**** Task input

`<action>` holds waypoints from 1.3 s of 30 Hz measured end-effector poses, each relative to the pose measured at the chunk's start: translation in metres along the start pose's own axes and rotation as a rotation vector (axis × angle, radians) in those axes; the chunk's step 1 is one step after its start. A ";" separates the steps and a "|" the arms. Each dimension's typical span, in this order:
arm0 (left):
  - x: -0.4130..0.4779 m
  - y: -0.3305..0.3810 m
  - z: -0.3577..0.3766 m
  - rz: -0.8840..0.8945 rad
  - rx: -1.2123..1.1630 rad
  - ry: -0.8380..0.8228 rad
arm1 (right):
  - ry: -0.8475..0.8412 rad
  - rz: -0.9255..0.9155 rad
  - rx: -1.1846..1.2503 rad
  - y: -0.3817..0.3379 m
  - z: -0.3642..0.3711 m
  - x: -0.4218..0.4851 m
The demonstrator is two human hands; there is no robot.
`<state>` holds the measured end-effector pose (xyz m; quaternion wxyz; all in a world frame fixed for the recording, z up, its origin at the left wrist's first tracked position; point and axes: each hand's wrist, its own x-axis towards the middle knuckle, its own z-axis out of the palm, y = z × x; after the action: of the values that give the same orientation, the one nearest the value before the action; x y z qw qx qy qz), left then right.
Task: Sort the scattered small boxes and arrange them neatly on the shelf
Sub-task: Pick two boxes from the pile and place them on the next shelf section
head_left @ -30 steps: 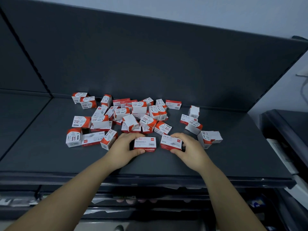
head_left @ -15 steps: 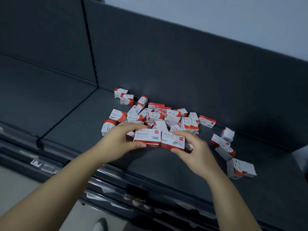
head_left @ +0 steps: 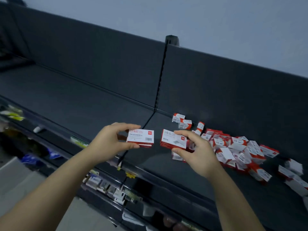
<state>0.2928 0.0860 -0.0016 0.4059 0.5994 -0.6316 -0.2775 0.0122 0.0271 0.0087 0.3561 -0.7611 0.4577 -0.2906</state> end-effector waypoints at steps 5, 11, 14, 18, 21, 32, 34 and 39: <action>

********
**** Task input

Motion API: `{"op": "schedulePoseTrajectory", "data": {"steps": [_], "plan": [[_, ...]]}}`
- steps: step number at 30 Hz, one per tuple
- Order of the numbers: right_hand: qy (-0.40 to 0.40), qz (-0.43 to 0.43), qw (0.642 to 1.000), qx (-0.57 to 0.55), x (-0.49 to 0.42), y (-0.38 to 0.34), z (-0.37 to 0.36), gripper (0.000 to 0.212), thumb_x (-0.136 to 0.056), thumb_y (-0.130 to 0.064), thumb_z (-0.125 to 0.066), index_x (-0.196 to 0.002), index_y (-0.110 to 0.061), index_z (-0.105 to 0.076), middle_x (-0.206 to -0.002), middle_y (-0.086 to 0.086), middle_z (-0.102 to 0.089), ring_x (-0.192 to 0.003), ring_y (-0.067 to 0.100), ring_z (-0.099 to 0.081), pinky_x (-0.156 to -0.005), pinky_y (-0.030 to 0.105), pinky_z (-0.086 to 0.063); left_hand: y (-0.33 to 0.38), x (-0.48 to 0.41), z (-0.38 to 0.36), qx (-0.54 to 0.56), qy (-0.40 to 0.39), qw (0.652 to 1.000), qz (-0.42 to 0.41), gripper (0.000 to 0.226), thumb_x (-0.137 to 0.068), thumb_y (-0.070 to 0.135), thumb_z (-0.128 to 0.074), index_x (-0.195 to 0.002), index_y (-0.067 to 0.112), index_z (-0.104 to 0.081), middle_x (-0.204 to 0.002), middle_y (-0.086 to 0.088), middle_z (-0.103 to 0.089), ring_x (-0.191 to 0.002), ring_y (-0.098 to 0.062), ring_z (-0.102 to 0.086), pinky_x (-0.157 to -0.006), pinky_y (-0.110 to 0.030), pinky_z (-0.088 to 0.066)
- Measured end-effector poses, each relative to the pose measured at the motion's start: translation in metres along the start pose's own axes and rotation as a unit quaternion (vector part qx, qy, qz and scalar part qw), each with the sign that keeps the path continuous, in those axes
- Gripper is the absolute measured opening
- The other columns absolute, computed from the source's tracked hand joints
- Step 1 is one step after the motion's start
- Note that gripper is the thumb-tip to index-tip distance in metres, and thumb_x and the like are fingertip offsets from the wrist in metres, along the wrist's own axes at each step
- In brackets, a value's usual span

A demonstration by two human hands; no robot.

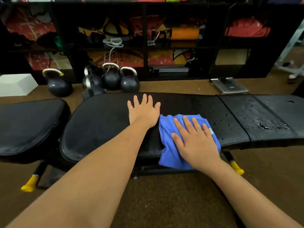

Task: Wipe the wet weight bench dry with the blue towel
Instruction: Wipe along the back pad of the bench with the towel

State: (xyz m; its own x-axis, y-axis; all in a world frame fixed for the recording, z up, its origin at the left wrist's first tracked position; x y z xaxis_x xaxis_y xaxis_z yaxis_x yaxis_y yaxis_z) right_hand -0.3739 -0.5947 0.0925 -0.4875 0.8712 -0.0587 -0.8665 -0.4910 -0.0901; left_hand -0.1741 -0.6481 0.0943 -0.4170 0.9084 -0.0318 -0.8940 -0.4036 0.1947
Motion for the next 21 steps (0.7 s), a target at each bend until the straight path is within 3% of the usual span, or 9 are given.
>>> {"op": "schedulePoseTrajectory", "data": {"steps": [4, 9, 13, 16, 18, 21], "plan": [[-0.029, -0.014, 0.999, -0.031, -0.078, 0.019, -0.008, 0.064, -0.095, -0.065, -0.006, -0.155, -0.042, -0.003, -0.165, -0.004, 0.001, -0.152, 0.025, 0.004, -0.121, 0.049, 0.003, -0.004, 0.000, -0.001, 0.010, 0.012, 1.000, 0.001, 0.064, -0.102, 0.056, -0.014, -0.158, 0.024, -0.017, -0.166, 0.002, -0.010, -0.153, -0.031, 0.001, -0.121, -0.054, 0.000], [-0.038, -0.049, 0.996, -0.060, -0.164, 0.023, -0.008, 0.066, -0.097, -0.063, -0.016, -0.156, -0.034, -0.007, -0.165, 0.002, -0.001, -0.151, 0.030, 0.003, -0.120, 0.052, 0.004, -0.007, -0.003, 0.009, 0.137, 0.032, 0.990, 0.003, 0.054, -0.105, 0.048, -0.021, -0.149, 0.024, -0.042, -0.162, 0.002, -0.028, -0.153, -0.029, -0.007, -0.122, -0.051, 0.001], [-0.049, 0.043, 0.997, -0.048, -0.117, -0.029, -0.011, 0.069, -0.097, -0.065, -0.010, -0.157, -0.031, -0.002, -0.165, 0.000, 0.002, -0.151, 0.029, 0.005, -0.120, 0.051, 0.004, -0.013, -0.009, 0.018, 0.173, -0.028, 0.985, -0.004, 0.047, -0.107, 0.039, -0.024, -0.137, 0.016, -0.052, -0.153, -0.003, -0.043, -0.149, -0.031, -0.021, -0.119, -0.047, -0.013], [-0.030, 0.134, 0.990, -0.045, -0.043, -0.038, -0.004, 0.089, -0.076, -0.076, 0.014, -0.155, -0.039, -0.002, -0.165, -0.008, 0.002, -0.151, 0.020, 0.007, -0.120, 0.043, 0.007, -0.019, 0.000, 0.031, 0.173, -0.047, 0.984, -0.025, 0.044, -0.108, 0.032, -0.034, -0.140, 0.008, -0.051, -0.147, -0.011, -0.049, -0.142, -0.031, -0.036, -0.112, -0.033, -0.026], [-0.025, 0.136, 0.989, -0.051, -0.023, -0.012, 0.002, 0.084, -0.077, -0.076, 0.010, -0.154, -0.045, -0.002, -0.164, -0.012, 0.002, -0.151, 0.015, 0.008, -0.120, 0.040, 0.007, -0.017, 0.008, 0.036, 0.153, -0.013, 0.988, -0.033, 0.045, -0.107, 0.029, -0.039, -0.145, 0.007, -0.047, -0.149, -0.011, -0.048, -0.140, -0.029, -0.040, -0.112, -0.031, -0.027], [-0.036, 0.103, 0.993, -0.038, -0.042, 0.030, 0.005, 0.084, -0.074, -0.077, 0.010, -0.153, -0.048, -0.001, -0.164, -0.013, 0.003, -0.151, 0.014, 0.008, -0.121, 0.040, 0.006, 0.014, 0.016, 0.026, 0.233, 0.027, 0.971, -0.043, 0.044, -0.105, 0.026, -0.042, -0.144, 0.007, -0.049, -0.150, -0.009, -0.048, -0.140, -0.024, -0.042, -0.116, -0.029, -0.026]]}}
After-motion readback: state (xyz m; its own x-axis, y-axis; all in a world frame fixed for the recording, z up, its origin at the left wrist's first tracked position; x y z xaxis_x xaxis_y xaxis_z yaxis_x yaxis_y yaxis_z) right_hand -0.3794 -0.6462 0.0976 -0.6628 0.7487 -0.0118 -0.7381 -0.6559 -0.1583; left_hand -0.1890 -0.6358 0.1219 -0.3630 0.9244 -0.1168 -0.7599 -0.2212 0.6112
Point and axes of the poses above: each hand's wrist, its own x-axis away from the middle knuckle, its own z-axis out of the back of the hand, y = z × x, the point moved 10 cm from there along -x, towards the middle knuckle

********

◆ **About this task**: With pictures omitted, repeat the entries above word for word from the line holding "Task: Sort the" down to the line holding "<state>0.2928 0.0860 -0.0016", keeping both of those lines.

◆ **Exercise output**:
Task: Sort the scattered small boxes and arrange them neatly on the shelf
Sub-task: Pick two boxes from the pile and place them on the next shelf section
head_left @ -30 steps: 
head_left @ -15 steps: 
head_left @ +0 steps: 
<state>0.2928 0.0860 -0.0016 0.4059 0.5994 -0.6316 -0.2775 0.0122 0.0271 0.0087 0.3561 -0.7611 0.4577 -0.2906</state> end-effector waypoints at steps 5, 11, 14, 18, 21, 32, 34 and 39: <action>

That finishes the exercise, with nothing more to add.